> _Task details_
Whenever a line below holds the word "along", count it; please give only the final number.

> _Stored data_
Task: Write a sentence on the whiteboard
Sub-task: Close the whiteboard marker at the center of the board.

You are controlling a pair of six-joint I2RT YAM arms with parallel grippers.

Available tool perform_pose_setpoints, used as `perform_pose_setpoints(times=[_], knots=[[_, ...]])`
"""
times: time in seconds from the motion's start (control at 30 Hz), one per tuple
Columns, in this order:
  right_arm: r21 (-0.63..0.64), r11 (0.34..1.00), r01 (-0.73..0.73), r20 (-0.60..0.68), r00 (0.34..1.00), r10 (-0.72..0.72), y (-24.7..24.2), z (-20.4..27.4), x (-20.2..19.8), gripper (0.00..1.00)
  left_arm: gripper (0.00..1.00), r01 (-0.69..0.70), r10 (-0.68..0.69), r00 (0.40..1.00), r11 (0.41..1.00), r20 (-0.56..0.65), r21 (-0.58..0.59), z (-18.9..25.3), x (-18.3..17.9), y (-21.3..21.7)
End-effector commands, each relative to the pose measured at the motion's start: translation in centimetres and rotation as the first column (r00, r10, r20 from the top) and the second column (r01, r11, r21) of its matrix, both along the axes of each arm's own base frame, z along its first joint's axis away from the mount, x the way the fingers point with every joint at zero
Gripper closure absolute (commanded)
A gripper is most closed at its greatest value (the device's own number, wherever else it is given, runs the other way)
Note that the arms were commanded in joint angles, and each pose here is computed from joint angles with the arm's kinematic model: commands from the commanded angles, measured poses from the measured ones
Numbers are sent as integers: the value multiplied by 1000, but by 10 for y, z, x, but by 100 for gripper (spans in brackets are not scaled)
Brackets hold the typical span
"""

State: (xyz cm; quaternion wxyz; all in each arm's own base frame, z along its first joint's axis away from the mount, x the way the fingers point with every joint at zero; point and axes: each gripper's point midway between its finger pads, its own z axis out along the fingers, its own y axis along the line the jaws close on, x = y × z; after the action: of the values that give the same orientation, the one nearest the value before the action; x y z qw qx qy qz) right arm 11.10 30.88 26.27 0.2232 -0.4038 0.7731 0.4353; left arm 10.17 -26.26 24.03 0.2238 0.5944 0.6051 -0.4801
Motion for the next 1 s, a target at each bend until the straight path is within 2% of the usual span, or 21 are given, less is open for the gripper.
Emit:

> _Task answer_
2